Von einer Arbeitsagentur in Bosnien, dann über eine „Triple-Win“-Agentur sind sie – unter anderem auch wegen ihrer sehr guten Deutschkenntnisse – nach Deutschland empfohlen worden und haben sich mit Initiativbewerbungen an unser Haus gewandt. Wir haben sie genommen und sind nur froh und zufrieden mit dieser Entscheidung. Zwei wirklich gute, motivierte und fleißige Kollegen. Es gab, trotz des italienischen Debakels, keinerlei Berührungsängste oder Vorbehalte.

Leider ist für die beiden Männer die Odyssee noch lange nicht vorbei. Die allseits bekannte und bewitzelte deutsche Bürokratie und deren extrem langsam mahlende Mühlen schlagen mit ihrer ganzen Kraft zu und machen ihrem weit über unsere Ländergrenzen hinaus bekannten schlechten Ruf alle Ehre. Ich glaube, die Jahresarbeitsverträge der beiden und die daran gekoppelten Arbeitsvisen werden nur knapp reichen, um die deutsche Anerkennung als Gesundheits- und Krankenpfleger zu erlangen.

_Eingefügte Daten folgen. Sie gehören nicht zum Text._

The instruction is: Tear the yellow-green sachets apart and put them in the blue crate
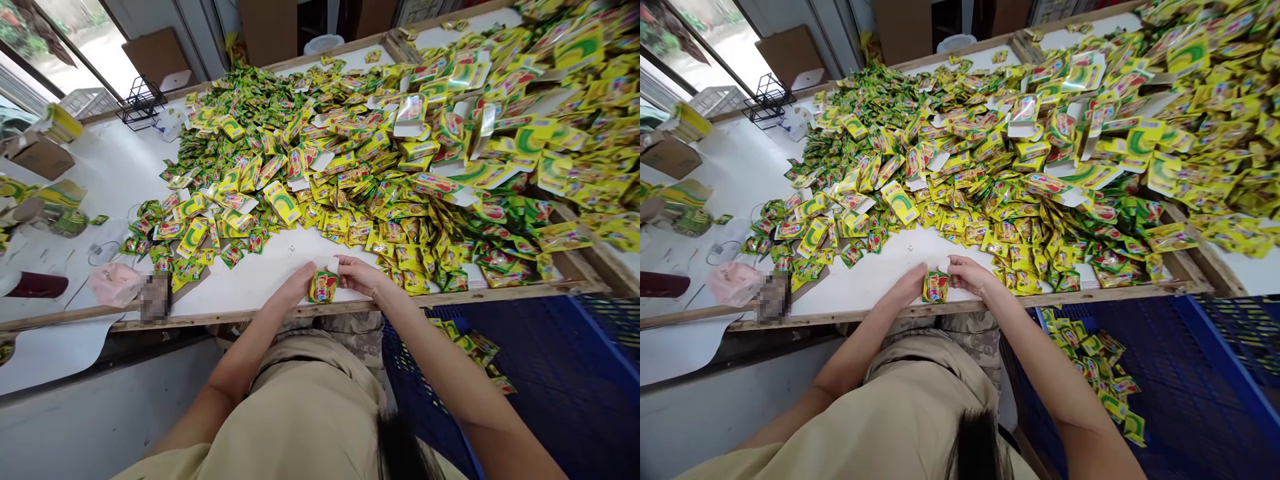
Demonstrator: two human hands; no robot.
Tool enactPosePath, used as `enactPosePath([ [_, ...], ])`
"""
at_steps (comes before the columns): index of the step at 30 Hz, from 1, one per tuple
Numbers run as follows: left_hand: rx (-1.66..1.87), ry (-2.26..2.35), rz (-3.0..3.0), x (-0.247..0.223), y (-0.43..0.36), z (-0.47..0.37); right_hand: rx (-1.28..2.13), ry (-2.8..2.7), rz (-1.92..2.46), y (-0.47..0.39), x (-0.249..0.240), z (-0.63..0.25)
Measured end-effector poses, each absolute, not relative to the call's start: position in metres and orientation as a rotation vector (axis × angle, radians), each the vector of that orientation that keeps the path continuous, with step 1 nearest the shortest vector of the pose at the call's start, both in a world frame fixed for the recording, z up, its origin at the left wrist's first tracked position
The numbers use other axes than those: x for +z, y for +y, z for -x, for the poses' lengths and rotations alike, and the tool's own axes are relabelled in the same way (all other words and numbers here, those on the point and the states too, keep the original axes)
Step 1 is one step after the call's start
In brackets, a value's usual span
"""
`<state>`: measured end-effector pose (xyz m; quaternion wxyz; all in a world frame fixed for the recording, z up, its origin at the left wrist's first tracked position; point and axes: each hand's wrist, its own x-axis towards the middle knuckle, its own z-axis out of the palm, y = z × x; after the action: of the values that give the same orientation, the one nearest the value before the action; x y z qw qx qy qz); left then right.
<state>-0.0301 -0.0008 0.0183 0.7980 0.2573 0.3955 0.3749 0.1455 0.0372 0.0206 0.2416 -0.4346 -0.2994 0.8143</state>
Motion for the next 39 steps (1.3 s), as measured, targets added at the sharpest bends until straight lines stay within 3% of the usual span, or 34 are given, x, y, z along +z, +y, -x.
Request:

Fast, aber nur fast, war alles schon einmal auf einem guten Weg. Beide hatten bereits die Unterrichtstermine für den zu leistenden Unterricht und fast schon einen Termin für die notwendige praktische Prüfung. (Ich hatte die ersten Termine, die im März sein sollten, sogar schon im Dienstplan bedacht!) Diese Termine wurden nun, aus natürlich nicht näher benannten Gründen, um „wahrscheinlich zwei Monate“ vertagt. Ich selbst habe bei der entsprechenden Behörde und der zuständigen Sachbearbeiterin angerufen und bin dabei an meine Grenzen gestoßen. Auf meine Frage, wie lange dieses Prozedere noch dauern könnte, hat mir die Dame ganz klar mitgeteilt, dass es erheblich länger dauert, wenn wir noch lange telefonieren. Pure Freundlichkeit schlug mir da entgegen. Ich kann nur annehmen, dass tausende und abertausende Anträge auf Anerkennung des Berufs in der Behörde vorliegen und die sachverständigen Behördenangestellten diese Flut nicht bewältigen können. Daraus wiederum kann ich nur schließen, dass der Pflegekräftemangel in absehbarer Zeit behoben sein wird. Spätestens dann, wenn alle Anträge irgendwann mal abschließend bearbeitet worden sind. Wir und besonders unsere beiden bosnischen Kollegen müssen nur Geduld haben. Die Hoffnung stirbt bekanntlich zuletzt. Und was macht es schon, dass die beiden so lange nur als Krankenpflegehelfer eingestellt und bezahlt werden!

Ich kann nur hoffen, dass beide Männer durchhalten und Nerven bewahren. Wir freuen uns jedenfalls alle, dass sie auf unserer Station arbeiten. Herzlich Willkommen, Aldin und Enez!